= Beginning of Section =

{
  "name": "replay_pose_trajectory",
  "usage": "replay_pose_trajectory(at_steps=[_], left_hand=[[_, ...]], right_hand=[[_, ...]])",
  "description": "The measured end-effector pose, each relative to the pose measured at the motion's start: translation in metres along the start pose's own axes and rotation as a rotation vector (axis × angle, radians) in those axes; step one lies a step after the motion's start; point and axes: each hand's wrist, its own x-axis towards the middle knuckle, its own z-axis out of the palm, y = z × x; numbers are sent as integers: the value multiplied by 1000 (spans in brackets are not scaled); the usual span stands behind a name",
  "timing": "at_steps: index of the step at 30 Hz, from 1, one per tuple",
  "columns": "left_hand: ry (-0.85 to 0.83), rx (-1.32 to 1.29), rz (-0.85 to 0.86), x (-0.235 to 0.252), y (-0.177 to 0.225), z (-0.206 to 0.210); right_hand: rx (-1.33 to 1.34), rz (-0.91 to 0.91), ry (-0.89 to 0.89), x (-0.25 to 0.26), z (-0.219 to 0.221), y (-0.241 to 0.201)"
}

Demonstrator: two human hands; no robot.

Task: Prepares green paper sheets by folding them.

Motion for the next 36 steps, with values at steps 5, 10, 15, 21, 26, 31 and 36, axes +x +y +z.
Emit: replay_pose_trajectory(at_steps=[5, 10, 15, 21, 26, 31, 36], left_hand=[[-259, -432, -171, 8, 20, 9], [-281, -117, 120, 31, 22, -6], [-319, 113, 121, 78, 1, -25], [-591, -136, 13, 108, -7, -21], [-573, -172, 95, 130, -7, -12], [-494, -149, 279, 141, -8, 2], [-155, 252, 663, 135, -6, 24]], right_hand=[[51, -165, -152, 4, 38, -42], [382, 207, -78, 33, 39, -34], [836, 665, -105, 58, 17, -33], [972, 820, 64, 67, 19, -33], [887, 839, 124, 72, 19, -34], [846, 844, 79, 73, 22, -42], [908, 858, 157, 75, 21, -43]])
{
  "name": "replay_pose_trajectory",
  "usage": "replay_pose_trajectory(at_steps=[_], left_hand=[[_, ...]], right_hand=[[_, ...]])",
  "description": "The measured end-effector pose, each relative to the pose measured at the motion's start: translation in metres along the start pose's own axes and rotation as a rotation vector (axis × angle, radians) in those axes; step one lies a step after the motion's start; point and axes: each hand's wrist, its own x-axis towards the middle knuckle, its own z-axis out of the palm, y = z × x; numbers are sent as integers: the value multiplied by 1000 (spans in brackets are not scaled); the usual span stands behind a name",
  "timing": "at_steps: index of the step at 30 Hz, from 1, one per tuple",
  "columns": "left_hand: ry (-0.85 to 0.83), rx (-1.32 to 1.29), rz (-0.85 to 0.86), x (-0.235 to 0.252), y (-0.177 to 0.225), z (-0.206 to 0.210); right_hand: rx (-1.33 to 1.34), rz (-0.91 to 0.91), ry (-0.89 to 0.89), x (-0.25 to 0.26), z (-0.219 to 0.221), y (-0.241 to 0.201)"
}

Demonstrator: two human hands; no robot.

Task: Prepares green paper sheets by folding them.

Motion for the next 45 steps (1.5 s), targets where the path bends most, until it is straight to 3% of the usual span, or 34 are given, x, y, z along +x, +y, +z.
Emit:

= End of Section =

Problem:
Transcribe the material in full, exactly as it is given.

Written reply:
{
  "name": "replay_pose_trajectory",
  "usage": "replay_pose_trajectory(at_steps=[_], left_hand=[[_, ...]], right_hand=[[_, ...]])",
  "description": "The measured end-effector pose, each relative to the pose measured at the motion's start: translation in metres along the start pose's own axes and rotation as a rotation vector (axis × angle, radians) in those axes; step one lies a step after the motion's start; point and axes: each hand's wrist, its own x-axis towards the middle knuckle, its own z-axis out of the palm, y = z × x; numbers are sent as integers: the value multiplied by 1000 (spans in brackets are not scaled); the usual span stands behind a name",
  "timing": "at_steps: index of the step at 30 Hz, from 1, one per tuple",
  "columns": "left_hand: ry (-0.85 to 0.83), rx (-1.32 to 1.29), rz (-0.85 to 0.86), x (-0.235 to 0.252), y (-0.177 to 0.225), z (-0.206 to 0.210); right_hand: rx (-1.33 to 1.34), rz (-0.91 to 0.91), ry (-0.89 to 0.89), x (-0.25 to 0.26), z (-0.219 to 0.221), y (-0.241 to 0.201)"
}

Demonstrator: two human hands; no robot.

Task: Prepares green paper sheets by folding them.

Motion for the next 36 steps, with values at steps 5, 10, 15, 21, 26, 31 and 36, axes +x +y +z.
Emit: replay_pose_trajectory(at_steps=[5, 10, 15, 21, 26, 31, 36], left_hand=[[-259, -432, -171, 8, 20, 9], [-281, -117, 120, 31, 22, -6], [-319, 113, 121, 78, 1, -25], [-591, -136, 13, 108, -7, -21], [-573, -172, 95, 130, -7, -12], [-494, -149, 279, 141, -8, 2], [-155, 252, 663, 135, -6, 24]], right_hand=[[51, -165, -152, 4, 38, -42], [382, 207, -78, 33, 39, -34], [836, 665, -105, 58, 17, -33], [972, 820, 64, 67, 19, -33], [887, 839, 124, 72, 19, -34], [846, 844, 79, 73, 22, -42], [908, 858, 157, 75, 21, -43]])
{
  "name": "replay_pose_trajectory",
  "usage": "replay_pose_trajectory(at_steps=[_], left_hand=[[_, ...]], right_hand=[[_, ...]])",
  "description": "The measured end-effector pose, each relative to the pose measured at the motion's start: translation in metres along the start pose's own axes and rotation as a rotation vector (axis × angle, radians) in those axes; step one lies a step after the motion's start; point and axes: each hand's wrist, its own x-axis towards the middle knuckle, its own z-axis out of the palm, y = z × x; numbers are sent as integers: the value multiplied by 1000 (spans in brackets are not scaled); the usual span stands behind a name",
  "timing": "at_steps: index of the step at 30 Hz, from 1, one per tuple",
  "columns": "left_hand: ry (-0.85 to 0.83), rx (-1.32 to 1.29), rz (-0.85 to 0.86), x (-0.235 to 0.252), y (-0.177 to 0.225), z (-0.206 to 0.210); right_hand: rx (-1.33 to 1.34), rz (-0.91 to 0.91), ry (-0.89 to 0.89), x (-0.25 to 0.26), z (-0.219 to 0.221), y (-0.241 to 0.201)"
}

Demonstrator: two human hands; no robot.

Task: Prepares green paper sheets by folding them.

Motion for the next 45 steps (1.5 s), targets where the path bends most, until it is straight to 3% of the usual span, or 34 are given, x, y, z along +x, +y, +z.
Emit:

Nothing more is required for this answer.